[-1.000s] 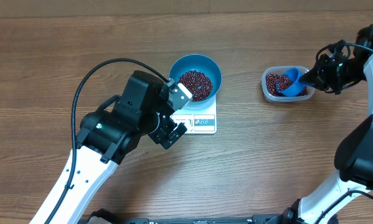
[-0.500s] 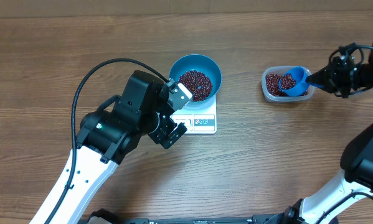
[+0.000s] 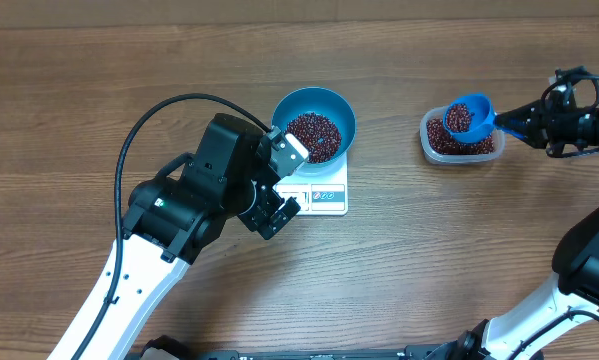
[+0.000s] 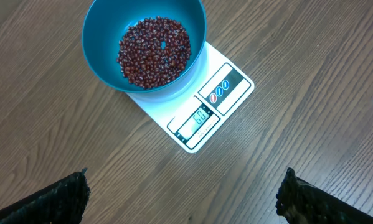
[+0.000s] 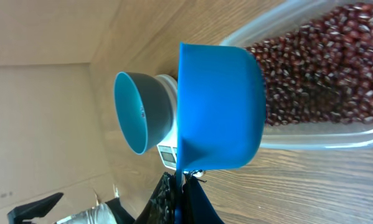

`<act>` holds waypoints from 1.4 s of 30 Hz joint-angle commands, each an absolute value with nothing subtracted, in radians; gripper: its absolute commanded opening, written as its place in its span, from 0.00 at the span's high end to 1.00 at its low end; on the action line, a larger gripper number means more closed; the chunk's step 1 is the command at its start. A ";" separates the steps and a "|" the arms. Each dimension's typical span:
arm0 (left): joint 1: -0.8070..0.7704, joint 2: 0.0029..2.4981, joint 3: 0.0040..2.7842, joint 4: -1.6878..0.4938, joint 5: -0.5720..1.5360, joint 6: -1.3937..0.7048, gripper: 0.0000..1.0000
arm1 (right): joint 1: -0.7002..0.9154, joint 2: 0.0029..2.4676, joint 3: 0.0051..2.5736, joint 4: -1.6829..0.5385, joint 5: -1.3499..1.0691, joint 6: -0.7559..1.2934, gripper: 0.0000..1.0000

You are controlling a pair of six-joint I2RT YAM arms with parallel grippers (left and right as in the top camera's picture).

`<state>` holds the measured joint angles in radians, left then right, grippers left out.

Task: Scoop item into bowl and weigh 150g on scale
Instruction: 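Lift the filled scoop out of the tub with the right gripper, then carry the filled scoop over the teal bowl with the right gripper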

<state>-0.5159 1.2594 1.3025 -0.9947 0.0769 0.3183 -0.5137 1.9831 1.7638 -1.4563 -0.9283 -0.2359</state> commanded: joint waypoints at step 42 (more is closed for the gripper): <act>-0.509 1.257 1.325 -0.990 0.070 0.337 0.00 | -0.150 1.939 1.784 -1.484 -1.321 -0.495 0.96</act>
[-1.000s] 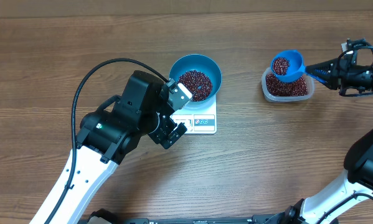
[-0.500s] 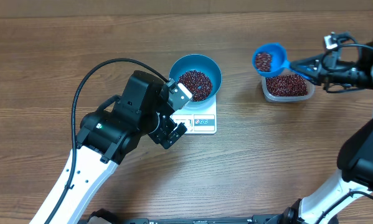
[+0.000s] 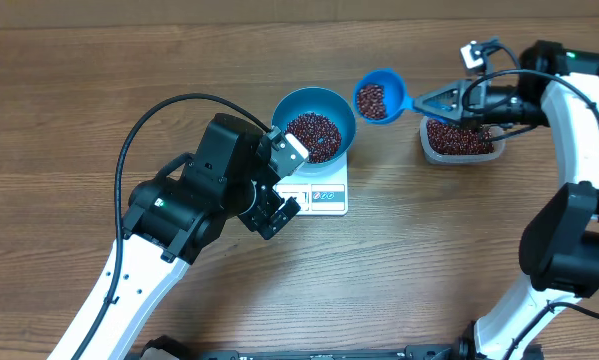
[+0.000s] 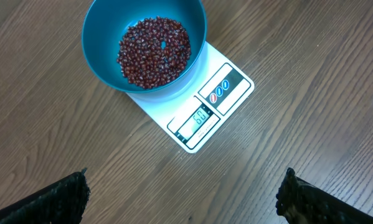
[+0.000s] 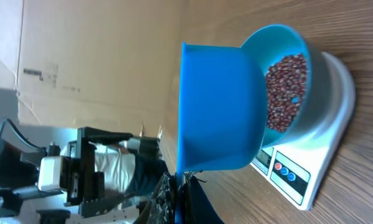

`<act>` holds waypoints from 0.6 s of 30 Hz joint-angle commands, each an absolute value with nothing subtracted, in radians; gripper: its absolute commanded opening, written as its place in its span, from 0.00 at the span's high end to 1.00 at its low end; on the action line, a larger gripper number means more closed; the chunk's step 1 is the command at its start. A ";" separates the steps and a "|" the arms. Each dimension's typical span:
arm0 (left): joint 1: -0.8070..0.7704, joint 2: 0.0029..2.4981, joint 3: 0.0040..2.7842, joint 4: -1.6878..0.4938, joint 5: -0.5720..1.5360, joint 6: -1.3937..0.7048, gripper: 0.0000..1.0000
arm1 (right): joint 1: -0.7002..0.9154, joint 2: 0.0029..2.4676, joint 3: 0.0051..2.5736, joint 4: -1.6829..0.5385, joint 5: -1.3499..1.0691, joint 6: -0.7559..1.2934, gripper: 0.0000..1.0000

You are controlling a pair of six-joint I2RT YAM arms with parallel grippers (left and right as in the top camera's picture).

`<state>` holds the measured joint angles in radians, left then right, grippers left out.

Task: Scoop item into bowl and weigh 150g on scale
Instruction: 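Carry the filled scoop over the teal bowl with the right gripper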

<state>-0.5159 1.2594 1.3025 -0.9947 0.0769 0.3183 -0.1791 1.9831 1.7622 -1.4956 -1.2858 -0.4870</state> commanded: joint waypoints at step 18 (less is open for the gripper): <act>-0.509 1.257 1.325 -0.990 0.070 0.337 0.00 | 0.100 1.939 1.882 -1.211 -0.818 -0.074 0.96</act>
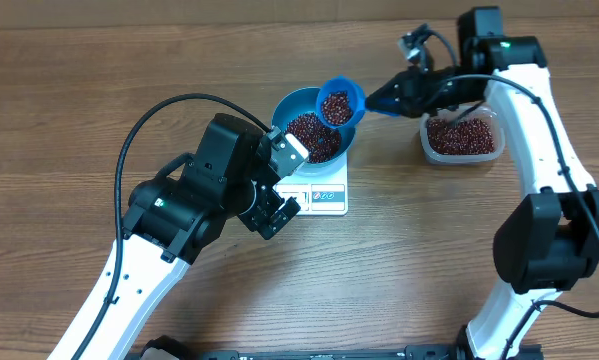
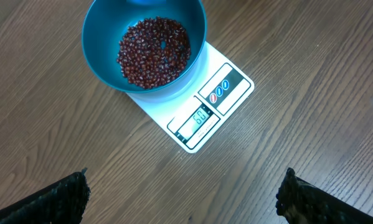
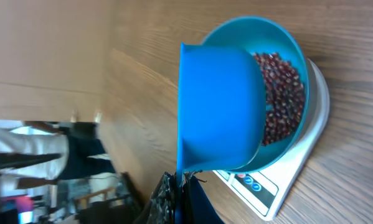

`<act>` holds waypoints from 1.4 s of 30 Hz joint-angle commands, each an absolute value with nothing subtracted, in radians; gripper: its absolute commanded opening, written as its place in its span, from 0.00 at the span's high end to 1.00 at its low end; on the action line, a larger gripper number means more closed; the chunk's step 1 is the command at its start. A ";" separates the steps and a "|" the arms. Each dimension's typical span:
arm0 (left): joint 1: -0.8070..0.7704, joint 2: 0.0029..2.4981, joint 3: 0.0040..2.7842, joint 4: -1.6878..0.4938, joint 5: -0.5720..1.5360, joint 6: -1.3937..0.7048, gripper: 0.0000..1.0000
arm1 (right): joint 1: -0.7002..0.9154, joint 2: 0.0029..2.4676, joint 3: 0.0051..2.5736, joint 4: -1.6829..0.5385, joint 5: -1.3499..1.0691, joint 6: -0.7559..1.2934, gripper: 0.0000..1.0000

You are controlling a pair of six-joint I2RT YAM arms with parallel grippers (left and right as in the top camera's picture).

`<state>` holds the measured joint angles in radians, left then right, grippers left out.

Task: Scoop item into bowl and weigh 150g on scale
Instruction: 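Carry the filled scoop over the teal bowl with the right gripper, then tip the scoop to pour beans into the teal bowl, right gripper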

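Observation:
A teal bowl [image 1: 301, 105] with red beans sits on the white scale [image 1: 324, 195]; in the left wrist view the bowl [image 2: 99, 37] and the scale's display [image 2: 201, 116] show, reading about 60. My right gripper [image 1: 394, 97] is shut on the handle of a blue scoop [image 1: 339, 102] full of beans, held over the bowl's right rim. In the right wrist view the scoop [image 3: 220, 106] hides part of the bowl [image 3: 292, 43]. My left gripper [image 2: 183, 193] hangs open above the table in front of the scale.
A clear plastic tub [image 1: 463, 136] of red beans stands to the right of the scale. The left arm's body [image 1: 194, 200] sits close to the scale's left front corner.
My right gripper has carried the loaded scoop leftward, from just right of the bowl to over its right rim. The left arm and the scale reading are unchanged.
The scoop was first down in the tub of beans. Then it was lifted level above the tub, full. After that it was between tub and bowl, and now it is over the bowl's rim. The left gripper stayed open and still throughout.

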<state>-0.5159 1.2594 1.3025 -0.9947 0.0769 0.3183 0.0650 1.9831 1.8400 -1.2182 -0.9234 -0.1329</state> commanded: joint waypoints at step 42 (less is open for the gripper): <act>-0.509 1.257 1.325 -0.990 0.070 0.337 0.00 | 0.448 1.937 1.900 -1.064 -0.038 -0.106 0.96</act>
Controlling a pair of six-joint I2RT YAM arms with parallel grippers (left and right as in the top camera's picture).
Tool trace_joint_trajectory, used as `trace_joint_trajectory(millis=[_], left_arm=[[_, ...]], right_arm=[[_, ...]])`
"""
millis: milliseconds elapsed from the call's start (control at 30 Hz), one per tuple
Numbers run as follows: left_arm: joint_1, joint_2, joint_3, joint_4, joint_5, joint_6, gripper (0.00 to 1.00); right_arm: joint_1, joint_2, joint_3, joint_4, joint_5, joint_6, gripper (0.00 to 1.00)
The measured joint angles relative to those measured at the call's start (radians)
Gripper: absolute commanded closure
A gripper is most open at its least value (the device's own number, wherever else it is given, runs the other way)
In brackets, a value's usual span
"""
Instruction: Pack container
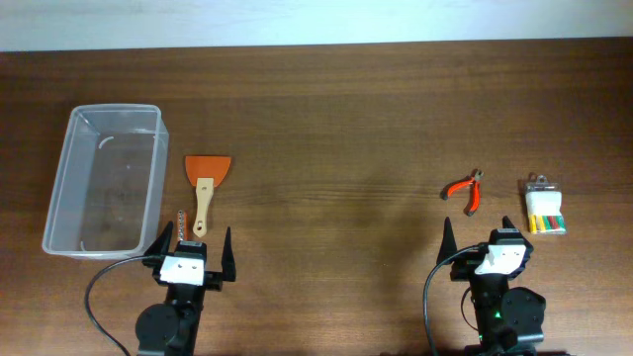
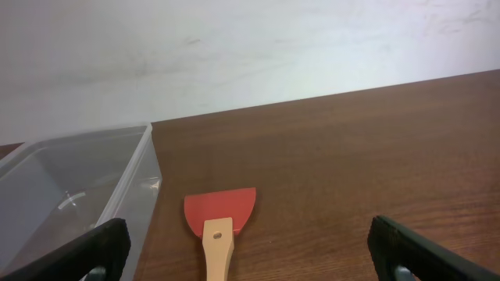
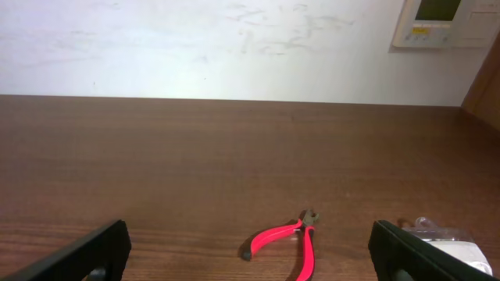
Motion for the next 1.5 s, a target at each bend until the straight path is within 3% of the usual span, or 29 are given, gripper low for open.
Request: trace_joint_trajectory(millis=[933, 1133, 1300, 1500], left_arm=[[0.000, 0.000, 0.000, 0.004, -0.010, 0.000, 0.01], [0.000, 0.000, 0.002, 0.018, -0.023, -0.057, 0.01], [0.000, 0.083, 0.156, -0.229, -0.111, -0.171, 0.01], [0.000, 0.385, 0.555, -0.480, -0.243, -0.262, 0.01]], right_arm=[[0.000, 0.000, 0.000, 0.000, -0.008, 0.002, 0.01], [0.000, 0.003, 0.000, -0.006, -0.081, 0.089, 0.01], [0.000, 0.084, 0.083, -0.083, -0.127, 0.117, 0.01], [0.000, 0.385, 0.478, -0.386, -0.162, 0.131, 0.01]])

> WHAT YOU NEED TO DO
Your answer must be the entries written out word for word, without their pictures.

> FINISHED EXERCISE
[-1.000s] 
[-0.500s] 
[+0.000s] 
[+0.000s] 
[+0.000s] 

`<act>` holds waypoints from 1.4 s of 30 Hz joint-angle commands, each an absolute value with nothing subtracted, in radians; gripper: its absolute commanded opening, written as its place in its span, from 0.00 at the span's high end to 1.00 at its low end; on the action line, a larger gripper number means more closed; the chunk's step 1 is the command at its start. A ";" separates the steps and a "|" the arms. Each dimension's typical span:
arm0 (left): joint 1: -0.8070..0.7704, joint 2: 0.0029..2.4981, joint 3: 0.0040..2.7842, joint 4: -1.6878..0.4938, joint 5: -0.5720..1.5360, joint 6: -1.3937..0.7048, gripper: 0.0000..1.0000
arm1 (right): joint 1: -0.7002..0.9154, joint 2: 0.0029..2.4676, joint 3: 0.0051..2.5736, joint 4: -1.6829..0.5385, joint 5: -1.3499..1.0691, joint 6: -0.7559..1.2934, gripper: 0.0000..1.0000

You are controlling a pair of six-joint I2RT YAM arms with parallel grippers (left and right as in the top camera's picture).

`<state>` holds the measured joint angles in radians, left then right, grippers left out.

Task: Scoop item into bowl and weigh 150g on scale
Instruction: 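Lift the filled scoop out of the tub with the right gripper, then carry the filled scoop over the teal bowl with the right gripper
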
<state>-0.5159 1.2594 1.3025 -0.9947 0.0769 0.3183 -0.5137 1.9831 1.7638 -1.4563 -0.9283 -0.2359</state> commanded: joint waypoints at step 42 (more is closed for the gripper): <act>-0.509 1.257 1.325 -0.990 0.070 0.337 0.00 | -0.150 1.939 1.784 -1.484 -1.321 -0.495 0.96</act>
[-1.000s] 
[-0.500s] 
[+0.000s] 
[+0.000s] 
[+0.000s] 

`<act>` holds waypoints from 0.6 s of 30 Hz joint-angle commands, each an absolute value with nothing subtracted, in radians; gripper: its absolute commanded opening, written as its place in its span, from 0.00 at the span's high end to 1.00 at its low end; on the action line, a larger gripper number means more closed; the chunk's step 1 is the command at its start. A ";" separates the steps and a "|" the arms. Each dimension's typical span:
arm0 (left): joint 1: -0.8070..0.7704, joint 2: 0.0029..2.4981, joint 3: 0.0040..2.7842, joint 4: -1.6878..0.4938, joint 5: -0.5720..1.5360, joint 6: -1.3937..0.7048, gripper: 0.0000..1.0000
arm1 (right): joint 1: -0.7002..0.9154, joint 2: 0.0029..2.4676, joint 3: 0.0051..2.5736, joint 4: -1.6829..0.5385, joint 5: -1.3499..1.0691, joint 6: -0.7559..1.2934, gripper: 0.0000..1.0000

You are controlling a pair of six-joint I2RT YAM arms with parallel grippers (left and right as in the top camera's picture).

`<state>` holds the measured joint angles in radians, left then right, grippers left out.

Task: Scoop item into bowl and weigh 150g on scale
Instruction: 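Carry the filled scoop over the teal bowl with the right gripper
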
<state>-0.5159 1.2594 1.3025 -0.9947 0.0769 0.3183 -0.1791 1.9831 1.7622 -1.4956 -1.2858 -0.4870</state> commanded: joint waypoints at step 18 (less is open for the gripper): <act>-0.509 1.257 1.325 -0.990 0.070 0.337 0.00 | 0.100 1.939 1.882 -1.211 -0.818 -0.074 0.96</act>

`<act>` holds waypoints from 1.4 s of 30 Hz joint-angle commands, each an absolute value with nothing subtracted, in radians; gripper: its absolute commanded opening, written as its place in its span, from 0.00 at the span's high end to 1.00 at its low end; on the action line, a larger gripper number means more closed; the chunk's step 1 is the command at its start. A ";" separates the steps and a "|" the arms. Each dimension's typical span:
arm0 (left): joint 1: -0.8070..0.7704, joint 2: 0.0029..2.4981, joint 3: 0.0040..2.7842, joint 4: -1.6878..0.4938, joint 5: -0.5720..1.5360, joint 6: -1.3937..0.7048, gripper: 0.0000..1.0000
arm1 (right): joint 1: -0.7002..0.9154, joint 2: 0.0029..2.4676, joint 3: 0.0051..2.5736, joint 4: -1.6829..0.5385, joint 5: -1.3499..1.0691, joint 6: -0.7559..1.2934, gripper: 0.0000..1.0000

You are controlling a pair of six-joint I2RT YAM arms with parallel grippers (left and right as in the top camera's picture).

`<state>` holds the measured joint angles in radians, left then right, grippers left out.

Task: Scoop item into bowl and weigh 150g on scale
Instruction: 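Carry the filled scoop over the teal bowl with the right gripper, then tip the scoop to pour beans into the teal bowl, right gripper

Observation:
A teal bowl [image 1: 301, 105] with red beans sits on the white scale [image 1: 324, 195]; in the left wrist view the bowl [image 2: 99, 37] and the scale's display [image 2: 201, 116] show, reading about 60. My right gripper [image 1: 394, 97] is shut on the handle of a blue scoop [image 1: 339, 102] full of beans, held over the bowl's right rim. In the right wrist view the scoop [image 3: 220, 106] hides part of the bowl [image 3: 292, 43]. My left gripper [image 2: 183, 193] hangs open above the table in front of the scale.
A clear plastic tub [image 1: 463, 136] of red beans stands to the right of the scale. The left arm's body [image 1: 194, 200] sits close to the scale's left front corner.
My right gripper has carried the loaded scoop leftward, from just right of the bowl to over its right rim. The left arm and the scale reading are unchanged.
The scoop was first down in the tub of beans. Then it was lifted level above the tub, full. After that it was between tub and bowl, and now it is over the bowl's rim. The left gripper stayed open and still throughout.
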
<state>-0.5159 1.2594 1.3025 -0.9947 0.0769 0.3183 0.0650 1.9831 1.8400 -1.2182 -0.9234 -0.1329</state> commanded: joint waypoints at step 42 (less is open for the gripper): <act>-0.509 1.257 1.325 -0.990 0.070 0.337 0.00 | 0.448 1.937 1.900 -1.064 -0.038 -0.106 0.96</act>
Controlling a pair of six-joint I2RT YAM arms with parallel grippers (left and right as in the top camera's picture).
Tool trace_joint_trajectory, used as `trace_joint_trajectory(millis=[_], left_arm=[[_, ...]], right_arm=[[_, ...]])`
"""
millis: milliseconds elapsed from the call's start (control at 30 Hz), one per tuple
Numbers run as follows: left_arm: joint_1, joint_2, joint_3, joint_4, joint_5, joint_6, gripper (0.00 to 1.00); right_arm: joint_1, joint_2, joint_3, joint_4, joint_5, joint_6, gripper (0.00 to 1.00)
The measured joint angles relative to those measured at the call's start (radians)
Gripper: absolute commanded closure
A gripper is most open at its least value (the device's own number, wherever else it is given, runs the other way)
In brackets, a value's usual span
"""
Instruction: Pack container
Motion for the next 1.5 s, a target at each bend until the straight path is within 3% of the usual span, or 29 are given, gripper low for open.
Request: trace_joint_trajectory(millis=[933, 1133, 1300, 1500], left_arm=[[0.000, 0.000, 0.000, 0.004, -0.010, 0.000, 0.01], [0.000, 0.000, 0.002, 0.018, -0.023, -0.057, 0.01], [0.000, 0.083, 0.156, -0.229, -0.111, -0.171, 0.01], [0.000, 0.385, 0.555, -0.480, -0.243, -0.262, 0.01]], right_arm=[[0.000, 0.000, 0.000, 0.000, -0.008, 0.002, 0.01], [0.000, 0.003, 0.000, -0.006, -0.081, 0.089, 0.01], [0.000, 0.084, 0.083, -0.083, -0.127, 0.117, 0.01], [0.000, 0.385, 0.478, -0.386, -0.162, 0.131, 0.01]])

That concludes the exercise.